Utah just reported a large, unexpected surplus. In some recent years Texas created as many jobs as all other states combined. Natural resources have sparked economic expansion in North Dakota. States including Arkansas and North Carolina have reduced taxes to attract investment and growth.
Here in Vermont, there’s a substantial deficit in our general fund. Property taxes keep rising despite two decades of declining numbers of kids in our schools. Our working-age population is smaller than four years ago, our birth rate is the second lowest and our population has grown more slowly than every state but West Virginia.
But we’re a safe, healthy place with natural beauty and a quality of life second to none, so how can this be?
Working Vermonters have a heavy tax burden, our regulatory system is onerous and we’re consistently ranked among the least favorable states in which to do business. We’ve just been through a long period of uncertainty as to how health care will be financed, with many businesses nervous about the huge taxes that would have funded a state-run plan.
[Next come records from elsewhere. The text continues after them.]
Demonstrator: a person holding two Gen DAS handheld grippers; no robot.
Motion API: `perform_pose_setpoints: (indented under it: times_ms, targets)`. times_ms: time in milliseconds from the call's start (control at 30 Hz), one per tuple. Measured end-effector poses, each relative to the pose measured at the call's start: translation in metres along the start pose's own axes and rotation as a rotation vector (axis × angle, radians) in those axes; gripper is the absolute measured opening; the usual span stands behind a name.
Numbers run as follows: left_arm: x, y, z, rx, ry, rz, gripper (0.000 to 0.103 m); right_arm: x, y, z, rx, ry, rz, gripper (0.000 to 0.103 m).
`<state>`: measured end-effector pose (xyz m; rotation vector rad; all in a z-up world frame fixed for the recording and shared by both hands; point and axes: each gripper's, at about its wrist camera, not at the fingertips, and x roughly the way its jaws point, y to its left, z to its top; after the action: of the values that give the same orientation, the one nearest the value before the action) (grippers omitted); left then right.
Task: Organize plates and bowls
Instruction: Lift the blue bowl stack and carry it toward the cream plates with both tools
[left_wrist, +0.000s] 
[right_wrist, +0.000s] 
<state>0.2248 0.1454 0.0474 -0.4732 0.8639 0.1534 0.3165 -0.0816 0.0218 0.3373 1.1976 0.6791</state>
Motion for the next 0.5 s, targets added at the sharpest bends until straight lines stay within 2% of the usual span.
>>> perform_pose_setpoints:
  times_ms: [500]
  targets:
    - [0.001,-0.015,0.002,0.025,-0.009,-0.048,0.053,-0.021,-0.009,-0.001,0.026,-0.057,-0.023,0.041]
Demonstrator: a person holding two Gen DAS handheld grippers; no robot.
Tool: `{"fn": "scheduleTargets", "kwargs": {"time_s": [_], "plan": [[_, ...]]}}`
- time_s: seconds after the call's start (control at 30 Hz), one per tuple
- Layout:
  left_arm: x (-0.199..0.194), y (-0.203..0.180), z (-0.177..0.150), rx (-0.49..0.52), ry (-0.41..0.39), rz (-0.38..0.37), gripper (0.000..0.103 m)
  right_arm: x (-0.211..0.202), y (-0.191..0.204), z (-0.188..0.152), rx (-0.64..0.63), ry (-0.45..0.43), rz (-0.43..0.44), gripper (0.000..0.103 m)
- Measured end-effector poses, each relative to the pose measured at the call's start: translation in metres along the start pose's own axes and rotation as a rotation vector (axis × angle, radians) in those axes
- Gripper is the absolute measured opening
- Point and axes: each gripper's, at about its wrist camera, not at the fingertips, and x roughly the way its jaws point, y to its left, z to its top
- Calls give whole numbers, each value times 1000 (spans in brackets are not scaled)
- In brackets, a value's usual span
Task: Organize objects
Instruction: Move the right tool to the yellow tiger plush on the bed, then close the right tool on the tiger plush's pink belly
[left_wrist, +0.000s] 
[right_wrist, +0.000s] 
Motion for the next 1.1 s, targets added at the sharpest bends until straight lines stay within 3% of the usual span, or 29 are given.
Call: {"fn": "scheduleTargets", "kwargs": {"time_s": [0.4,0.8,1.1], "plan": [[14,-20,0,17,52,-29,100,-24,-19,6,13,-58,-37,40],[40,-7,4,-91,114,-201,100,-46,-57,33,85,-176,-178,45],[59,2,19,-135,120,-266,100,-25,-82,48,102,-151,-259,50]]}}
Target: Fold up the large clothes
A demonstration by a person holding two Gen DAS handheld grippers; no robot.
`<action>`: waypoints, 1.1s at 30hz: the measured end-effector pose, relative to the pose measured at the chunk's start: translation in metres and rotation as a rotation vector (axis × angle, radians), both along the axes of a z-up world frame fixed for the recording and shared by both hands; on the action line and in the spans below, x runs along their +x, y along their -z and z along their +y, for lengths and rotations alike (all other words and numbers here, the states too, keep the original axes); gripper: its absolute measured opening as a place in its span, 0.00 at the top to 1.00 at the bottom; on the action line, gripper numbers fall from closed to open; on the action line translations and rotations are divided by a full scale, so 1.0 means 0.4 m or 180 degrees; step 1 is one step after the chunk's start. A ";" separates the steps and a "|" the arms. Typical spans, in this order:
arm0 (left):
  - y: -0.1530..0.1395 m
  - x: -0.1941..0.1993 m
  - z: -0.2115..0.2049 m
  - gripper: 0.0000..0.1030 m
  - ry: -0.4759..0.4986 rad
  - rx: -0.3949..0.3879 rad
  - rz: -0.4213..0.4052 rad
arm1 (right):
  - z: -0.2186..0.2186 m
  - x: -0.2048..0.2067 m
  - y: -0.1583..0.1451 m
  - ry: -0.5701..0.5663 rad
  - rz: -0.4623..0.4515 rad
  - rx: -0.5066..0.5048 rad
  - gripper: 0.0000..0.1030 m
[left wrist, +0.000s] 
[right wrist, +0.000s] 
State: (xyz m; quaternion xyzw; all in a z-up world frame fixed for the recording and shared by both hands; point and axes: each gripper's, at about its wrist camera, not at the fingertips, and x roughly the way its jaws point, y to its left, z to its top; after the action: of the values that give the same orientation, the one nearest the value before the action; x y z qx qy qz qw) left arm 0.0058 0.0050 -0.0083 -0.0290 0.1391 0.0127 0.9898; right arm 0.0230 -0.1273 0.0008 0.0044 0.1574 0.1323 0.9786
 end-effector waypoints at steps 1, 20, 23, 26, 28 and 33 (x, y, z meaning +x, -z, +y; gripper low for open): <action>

Given this context, the principal focus of the new legislature should be to restore our competitiveness as a place to invest, innovate and create jobs. That requires predictable public policy, not political swagger. We need to concentrate on the fundamentals.
Many business leaders say they can work in a challenging environment like ours if they’re not confronted with abrupt and erratic changes in laws that affect them - or with politically motivated regulation. The most alarming recent example has been the proposed, but now-dormant, single-payer health care scheme.
I hope legislators will listen to constituents who are actually risking their own money, employing their neighbors and trying to succeed in business. These discussions, rather than being driven by special-interest lobbyists, will offer greater insight into which policy choices can help or hurt.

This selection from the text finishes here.